Le takamaka[1], ainsi qu’on l’appelle dans les colonies, assez répandu sur la côte orientale et fort estimé pour les constructions, paraît croître avec prédilection dans les lieux où prospère le ravenala. C’est un bel arbre d’un aspect qui le signale de loin ; il a des feuilles luisantes, vraiment ornées par les nervures fines, régulières, se confondant au bord du limbe, et par de nombreuses grappes de fleurs blanches ; — du tronc, noirâtre et presque toujours crevassé, s’écoule une résine.

III.

En général, les herbes aquatiques de la famille des naïades, si répandues dans les ruisseaux et sur les étangs de l’Europe comme de l’Asie, n’appellent l’attention par aucun signe bien remarquable ; il faut aller à Madagascar pour voir un type de ce groupe vraiment extraordinaire.
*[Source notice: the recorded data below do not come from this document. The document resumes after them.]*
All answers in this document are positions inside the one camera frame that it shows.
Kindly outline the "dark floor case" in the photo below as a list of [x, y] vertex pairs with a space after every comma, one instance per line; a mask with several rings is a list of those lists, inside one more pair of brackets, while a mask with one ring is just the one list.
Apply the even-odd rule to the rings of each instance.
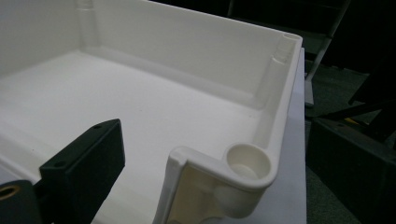
[[396, 224], [396, 150], [343, 123], [313, 119], [305, 159], [362, 224]]

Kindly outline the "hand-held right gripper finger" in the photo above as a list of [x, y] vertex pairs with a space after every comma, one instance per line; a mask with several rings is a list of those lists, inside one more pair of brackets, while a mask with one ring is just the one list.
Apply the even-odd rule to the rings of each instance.
[[39, 167], [45, 224], [91, 224], [125, 166], [121, 122], [92, 126]]

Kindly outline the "white plastic box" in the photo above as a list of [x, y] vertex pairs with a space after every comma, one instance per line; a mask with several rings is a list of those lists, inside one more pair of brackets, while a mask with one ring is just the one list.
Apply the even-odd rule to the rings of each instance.
[[152, 224], [188, 147], [262, 177], [255, 211], [290, 222], [278, 175], [302, 39], [148, 0], [0, 0], [0, 168], [36, 181], [92, 125], [119, 119], [126, 165], [94, 224]]

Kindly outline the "white metal stand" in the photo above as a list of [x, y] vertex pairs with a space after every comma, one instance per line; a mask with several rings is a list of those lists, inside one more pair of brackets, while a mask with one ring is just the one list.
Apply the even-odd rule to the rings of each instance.
[[344, 18], [347, 9], [350, 5], [351, 0], [342, 0], [342, 5], [340, 7], [337, 7], [337, 14], [336, 17], [334, 18], [332, 22], [332, 26], [330, 27], [329, 31], [326, 33], [326, 35], [323, 37], [323, 40], [319, 46], [318, 53], [315, 56], [315, 60], [312, 63], [312, 66], [310, 70], [305, 74], [304, 78], [304, 104], [307, 107], [313, 107], [314, 106], [314, 92], [313, 92], [313, 78], [315, 73], [318, 70], [318, 67], [327, 51], [329, 48], [330, 44], [332, 43], [332, 40], [334, 38], [334, 35]]

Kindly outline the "white table sheet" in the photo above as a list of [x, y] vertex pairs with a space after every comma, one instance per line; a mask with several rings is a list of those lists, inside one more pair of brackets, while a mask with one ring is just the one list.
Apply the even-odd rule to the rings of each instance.
[[223, 224], [306, 224], [304, 138], [304, 49], [301, 49], [277, 178], [249, 217], [223, 220]]

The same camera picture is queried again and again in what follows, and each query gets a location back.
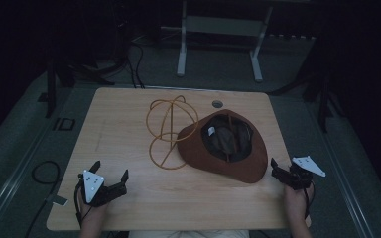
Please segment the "wooden table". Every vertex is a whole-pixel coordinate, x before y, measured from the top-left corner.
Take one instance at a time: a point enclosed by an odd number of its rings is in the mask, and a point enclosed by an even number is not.
[[[280,166],[290,163],[284,141],[269,98],[264,93],[196,91],[168,89],[100,88],[96,91],[85,122],[63,177],[59,196],[69,199],[66,206],[54,205],[48,218],[51,230],[78,230],[72,201],[78,174],[96,162],[97,173],[105,185],[120,182],[129,170],[128,193],[113,200],[108,208],[105,230],[205,230],[205,229],[276,229],[287,226],[283,211],[283,187],[271,176],[253,184],[190,166],[163,170],[150,159],[154,137],[146,126],[150,104],[154,100],[173,100],[182,95],[195,108],[199,119],[220,110],[212,101],[223,103],[250,120],[262,135],[269,159]],[[149,127],[160,129],[167,106],[156,107]],[[174,110],[174,127],[179,132],[191,119]],[[170,148],[163,141],[154,144],[154,158]],[[177,150],[169,163],[180,163]]]

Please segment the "wire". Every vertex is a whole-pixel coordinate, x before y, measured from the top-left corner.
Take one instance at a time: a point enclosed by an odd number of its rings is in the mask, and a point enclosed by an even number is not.
[[[135,82],[135,76],[136,76],[136,79],[138,81],[138,83],[140,84],[140,87],[145,89],[145,85],[144,83],[142,82],[140,76],[139,76],[139,73],[138,73],[138,69],[139,69],[139,65],[141,64],[141,60],[144,56],[144,50],[137,44],[135,43],[131,43],[131,46],[133,47],[136,47],[140,50],[140,56],[138,58],[138,62],[137,62],[137,65],[135,66],[135,70],[133,69],[133,66],[132,66],[132,63],[131,63],[131,60],[129,59],[129,57],[127,57],[126,59],[126,63],[129,65],[129,69],[131,70],[131,79],[132,79],[132,84],[134,85],[135,88],[137,88],[137,85],[136,85],[136,82]]]
[[[315,183],[313,181],[311,181],[311,184],[314,187],[314,193],[312,194],[312,198],[311,198],[311,202],[310,202],[309,206],[311,206],[312,203],[314,203],[314,199],[315,199],[315,196],[317,194],[317,188],[315,187]]]
[[[37,169],[40,168],[41,166],[45,165],[45,164],[52,164],[57,169],[57,175],[56,175],[54,180],[51,180],[51,181],[42,181],[42,180],[39,180],[37,178],[37,176],[36,176]],[[35,182],[37,182],[39,184],[51,184],[52,185],[52,188],[49,191],[48,197],[51,196],[51,194],[54,192],[57,184],[61,181],[60,175],[61,175],[61,169],[60,169],[59,165],[56,162],[53,162],[53,161],[44,161],[44,162],[41,162],[38,165],[36,165],[33,168],[33,170],[32,170],[33,181],[35,181]],[[42,212],[42,210],[45,207],[47,202],[48,202],[47,199],[45,199],[42,202],[42,205],[40,206],[39,210],[37,211],[36,215],[34,216],[32,222],[30,223],[29,229],[27,230],[26,235],[25,235],[26,238],[30,236],[30,232],[31,232],[31,230],[33,228],[33,225],[36,223],[37,218],[39,217],[40,213]]]
[[[86,30],[86,35],[87,35],[88,41],[90,43],[92,43],[93,40],[92,40],[91,34],[90,34],[91,30],[89,29],[88,23],[85,19],[84,6],[79,1],[76,1],[76,5],[80,9],[81,22],[82,22],[84,29]],[[117,56],[117,55],[120,54],[119,49],[122,47],[122,46],[120,46],[121,42],[130,43],[130,40],[129,40],[129,36],[127,36],[128,33],[121,34],[121,33],[119,33],[119,29],[120,28],[126,28],[126,29],[129,28],[129,25],[131,24],[129,19],[132,19],[133,16],[128,16],[128,17],[124,18],[122,16],[122,14],[116,14],[116,12],[121,12],[125,8],[125,6],[123,5],[122,2],[113,3],[113,1],[109,1],[108,4],[106,4],[106,7],[110,9],[110,12],[112,15],[113,27],[114,27],[114,31],[115,31],[114,43],[113,43],[113,47],[112,47],[113,51],[110,54],[109,59],[108,59],[108,60],[113,60],[114,65],[106,67],[106,68],[102,68],[102,69],[89,69],[86,66],[84,66],[86,71],[85,71],[85,73],[82,72],[82,74],[84,74],[87,77],[90,77],[93,80],[96,80],[97,82],[111,85],[111,84],[114,84],[114,82],[105,81],[103,78],[101,78],[101,76],[104,74],[108,74],[108,73],[112,73],[112,74],[109,76],[106,76],[105,78],[114,76],[117,73],[121,72],[123,70],[123,68],[125,67],[127,60],[124,61],[124,58],[122,56]],[[142,84],[141,80],[139,79],[139,76],[138,76],[138,80],[140,81],[141,88],[144,88],[144,85]]]
[[[303,192],[305,193],[305,197],[306,197],[306,211],[305,211],[305,219],[306,219],[309,215],[309,196],[305,187],[303,188]]]
[[[78,184],[75,186],[75,191],[73,192],[73,201],[74,201],[74,204],[75,204],[75,211],[76,211],[75,215],[76,215],[76,220],[78,221],[79,226],[82,226],[82,220],[85,218],[85,216],[88,215],[89,211],[92,208],[92,206],[90,206],[88,211],[82,217],[81,210],[80,210],[80,207],[79,207],[79,204],[78,204],[78,191],[81,188],[82,184],[83,184],[83,178],[80,177],[80,180],[79,180]]]
[[[161,125],[161,129],[160,129],[160,134],[156,134],[154,133],[151,128],[150,128],[150,123],[149,123],[149,118],[150,118],[150,114],[151,112],[153,111],[154,108],[156,108],[158,105],[160,104],[163,104],[163,103],[169,103],[170,106],[168,107],[168,109],[166,110],[165,112],[165,116],[163,118],[163,121],[162,121],[162,125]],[[183,105],[186,105],[187,107],[189,107],[190,109],[193,110],[194,112],[194,115],[195,115],[195,119],[191,116],[191,114],[183,107]],[[193,121],[193,124],[194,124],[194,127],[193,127],[193,130],[187,134],[186,136],[182,137],[182,138],[178,138],[178,139],[173,139],[173,135],[174,134],[178,134],[176,132],[173,131],[173,109],[174,109],[174,106],[177,106],[179,108],[181,108],[185,113],[188,114],[189,118]],[[164,132],[164,126],[165,126],[165,123],[166,123],[166,120],[168,118],[168,115],[169,115],[169,112],[170,112],[170,132]],[[165,100],[165,99],[158,99],[158,100],[155,100],[151,103],[150,105],[150,110],[148,111],[147,113],[147,117],[145,119],[145,122],[146,122],[146,125],[147,125],[147,129],[148,131],[154,136],[154,140],[151,142],[150,144],[150,148],[149,148],[149,154],[150,154],[150,159],[151,161],[156,165],[158,166],[159,168],[162,168],[162,169],[165,169],[165,170],[177,170],[177,169],[180,169],[182,168],[183,166],[185,166],[187,163],[183,163],[181,164],[180,166],[177,166],[177,167],[166,167],[163,165],[163,163],[166,161],[167,157],[169,156],[170,152],[173,150],[173,148],[176,146],[176,143],[179,142],[179,141],[183,141],[187,138],[189,138],[195,131],[196,131],[196,128],[197,128],[197,125],[199,123],[199,119],[198,119],[198,115],[197,115],[197,111],[194,109],[194,107],[192,107],[190,104],[188,104],[185,100],[185,98],[182,96],[182,95],[179,95],[177,96],[175,99],[173,100]],[[163,138],[164,136],[166,135],[170,135],[170,139],[165,139]],[[166,156],[164,157],[163,161],[161,163],[157,163],[156,160],[154,159],[153,157],[153,153],[152,153],[152,149],[153,149],[153,145],[154,143],[157,141],[157,140],[162,140],[162,141],[165,141],[165,142],[169,142],[170,143],[170,149],[169,151],[167,152]]]

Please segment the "metal stand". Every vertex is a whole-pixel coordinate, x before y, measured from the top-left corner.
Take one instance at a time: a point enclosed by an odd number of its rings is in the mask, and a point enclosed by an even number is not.
[[[263,77],[258,61],[258,55],[261,49],[262,42],[265,38],[265,32],[268,27],[272,10],[273,7],[268,8],[264,21],[189,16],[187,14],[187,0],[183,0],[182,39],[181,50],[179,52],[177,75],[185,75],[185,68],[187,62],[187,32],[253,36],[257,37],[258,41],[254,49],[250,51],[249,54],[250,59],[252,61],[252,68],[255,81],[261,82],[263,80]]]

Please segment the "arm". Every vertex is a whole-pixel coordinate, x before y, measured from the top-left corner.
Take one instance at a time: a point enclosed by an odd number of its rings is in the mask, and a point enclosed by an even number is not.
[[[314,188],[311,185],[307,189],[309,197],[312,197]],[[289,186],[284,188],[284,206],[290,230],[293,238],[311,238],[311,232],[305,221],[306,196],[302,190],[293,190]]]
[[[107,206],[109,203],[99,207],[91,208],[89,205],[83,202],[81,192],[79,192],[79,196],[79,204],[82,217],[82,225],[79,233],[79,238],[98,238],[101,234],[101,228],[103,226]]]

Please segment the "hat brim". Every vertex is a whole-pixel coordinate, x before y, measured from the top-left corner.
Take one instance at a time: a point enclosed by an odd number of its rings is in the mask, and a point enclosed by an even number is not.
[[[238,162],[226,162],[212,155],[205,147],[201,128],[214,116],[223,114],[240,119],[246,122],[253,130],[252,135],[252,151],[248,157]],[[178,135],[178,139],[184,138],[194,130],[194,124],[185,127]],[[259,181],[268,168],[268,155],[264,140],[259,134],[256,127],[243,116],[230,111],[217,111],[198,122],[196,130],[188,138],[178,141],[178,151],[182,159],[190,166],[232,177],[234,179],[254,183]]]
Dans les torrens et les ruisseaux, à peu de distance de Tamatave, de Foulepointe ou du fort Dauphin, et sans doute sur presque toute l’étendue de la côte orientale, croît l’ouvirandre fenestrée[2], la plus curieuse production végétale de la nature, si l’on s’en rapportait à une parole jetée au moment de la surprise par le botaniste anglais W. Hooker. L’ouvirandre a des racines fort épaisses qui s’étendent dans toutes les directions et forment de multiples couronnes ; de cette base s’élèvent des touffes de grandes feuilles qui s’étalent à la surface de l’eau, portées sur des pétioles s’allongeant plus ou moins selon la profondeur du courant ; au centre du bouquet se dresse dans la saison favorable la tige, qui se bifurque au sommet et se termine ainsi par deux branches portant de petites fleurs roses. Ce sont les feuilles, véritables dentelles vivantes, passant par toutes les teintes, du vert tendre un peu jaune jusqu’au vert sombre de l’olivier, qui donnent à la plante une beauté singulière et un caractère étrange. À ces feuilles, le parenchyme manque, les nervures, disposées avec régularité, semblent

  1. Calophyllum inophyllum, de la famille des guttifères, paraît être originaire de l’Inde ; le Calophyllum tacamahaca est particulier à Madagascar.
  2. Ouvirandra fenestralis.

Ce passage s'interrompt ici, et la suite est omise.